I’ve implemented a physically based, explicit electrification scheme in the MetUM in order to try and improve the current lightning forecasts. The processes involved in the scheme are shown in the flowchart in Figure 1. The electrification scheme uses the Non-Inductive Charging (NIC) process to separate charge within thunderstorms (Mansell et al., 2005; Saunders and Peck, 1998). The NIC theory states that when graupel and ice crystals collide some charge is transferred from one particle to the other. The sign and the magnitude of the charge that is transferred to the graupel particle depends on a number of parameters. It is affected by the ice crystal diameter, the velocity of the collision, the liquid water content and the temperature at which the collision occurs. Once the charge has been generated on graupel and ice or snow particles, it can be moved around the model domain and can be transferred between hydrometeor species. Charge is removed from hydrometeor species and the domain when the hydrometeors precipitate to the surface or if the hydrometeor evaporates or sublimates. Charge is transferred between hydrometeor species proportionally to the mass that is transferred. Charge is held on graupel, rain and cloud ice (or aggregates and crystals if these are included separately).

Figure 1: A flowchart showing the process and order of those processes involved within the new electrification scheme.

Once these charged hydrometeors are distributed through the cloud, they can be totalled to create a charge density distribution. From this distribution the electric field can be calculated. Then from the electric field lightning flashes can be discharged. Lightning flashes are discharged based on two thresholds, the first of these is the initiation threshold and governs where the initiation point for the lightning channel should be (Marshall et al., 1995). The second of these is a propagation threshold and governs whether or not the lightning channel can move through a grid box (Barthe et al., 2012). Lightning channels are only allowed to propagate vertically within a grid column to simplify the model structure (Fierro et al., 2013). Once the channel is created charge is neutralised along the channel, charge is removed from hydrometeor species in both the channel and the grid points immediately adjacent to the channel.

The updated charge density distribution is then used to recalculate the electric field and new flashes are discharged from any points that exceed the electric field threshold. This process keeps repeating until no new lightning flashes are discharged within the domain.

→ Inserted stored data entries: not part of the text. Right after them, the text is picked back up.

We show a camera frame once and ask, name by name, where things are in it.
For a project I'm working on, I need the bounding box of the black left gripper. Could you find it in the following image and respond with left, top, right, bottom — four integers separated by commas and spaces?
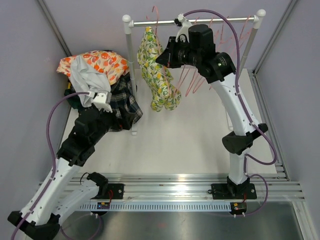
90, 103, 135, 145

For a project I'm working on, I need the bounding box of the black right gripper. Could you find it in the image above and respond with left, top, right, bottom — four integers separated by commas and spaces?
156, 37, 201, 70

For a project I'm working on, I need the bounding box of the navy white plaid skirt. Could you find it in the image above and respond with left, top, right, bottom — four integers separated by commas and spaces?
75, 74, 143, 128

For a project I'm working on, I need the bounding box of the pink hanger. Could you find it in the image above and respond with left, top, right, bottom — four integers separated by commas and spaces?
237, 15, 252, 48
213, 22, 229, 51
184, 15, 208, 95
146, 5, 173, 98
174, 66, 195, 100

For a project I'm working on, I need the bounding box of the dark green plaid skirt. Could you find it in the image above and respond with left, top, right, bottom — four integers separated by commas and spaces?
64, 85, 84, 111

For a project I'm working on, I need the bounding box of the orange floral skirt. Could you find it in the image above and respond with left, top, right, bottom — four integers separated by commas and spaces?
56, 50, 130, 85

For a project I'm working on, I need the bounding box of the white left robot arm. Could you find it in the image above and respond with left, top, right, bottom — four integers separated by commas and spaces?
7, 108, 135, 240

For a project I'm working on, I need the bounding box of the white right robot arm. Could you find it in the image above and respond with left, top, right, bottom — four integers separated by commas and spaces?
155, 24, 268, 198

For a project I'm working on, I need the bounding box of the lemon print skirt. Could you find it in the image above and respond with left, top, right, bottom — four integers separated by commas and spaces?
137, 26, 182, 112

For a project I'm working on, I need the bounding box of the white metal clothes rack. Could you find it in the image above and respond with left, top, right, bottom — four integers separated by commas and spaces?
122, 9, 266, 123

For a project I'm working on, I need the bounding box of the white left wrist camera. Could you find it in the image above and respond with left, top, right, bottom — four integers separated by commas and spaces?
88, 91, 113, 113

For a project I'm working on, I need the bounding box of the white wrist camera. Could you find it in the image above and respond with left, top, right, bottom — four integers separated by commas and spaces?
88, 91, 113, 113
174, 13, 192, 43

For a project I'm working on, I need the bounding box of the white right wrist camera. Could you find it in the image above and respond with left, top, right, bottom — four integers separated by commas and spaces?
174, 13, 192, 43

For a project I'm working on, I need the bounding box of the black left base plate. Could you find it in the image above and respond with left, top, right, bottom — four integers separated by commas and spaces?
93, 183, 125, 200

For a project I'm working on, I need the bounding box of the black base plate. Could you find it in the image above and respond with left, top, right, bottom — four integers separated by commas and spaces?
207, 183, 257, 200
93, 183, 125, 200

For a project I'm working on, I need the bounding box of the white slotted cable duct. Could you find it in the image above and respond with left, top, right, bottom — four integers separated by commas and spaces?
77, 201, 231, 212

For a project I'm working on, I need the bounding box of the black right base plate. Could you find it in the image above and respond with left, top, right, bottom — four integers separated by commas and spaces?
207, 183, 257, 200

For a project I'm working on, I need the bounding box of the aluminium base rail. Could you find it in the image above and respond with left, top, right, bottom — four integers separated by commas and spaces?
102, 163, 305, 202

The plots in Figure 2 show the charge on graupel (a), cloud ice (b), rain (c) and the total charge (d) for a small single cell thunderstorm in the south of the UK on the 31st August 2017. It can be seen in these figure that the charge is mainly positive on cloud ice and mainly negative on graupel. The cloud ice, being less dense is lofted towards the top of the thunderstorm, while the graupel being denser generally falls towards the bottom of the storm. This creates the charge structure seen in Fig. 2d, with two positive-negative dipoles. This charge structure allows for the development of strong electric fields between the positive and negative charge centres in each dipole. If the electric field between the charge centres reaches the order of 100s kVm-1 the air can become electrically conductive, causing lightning.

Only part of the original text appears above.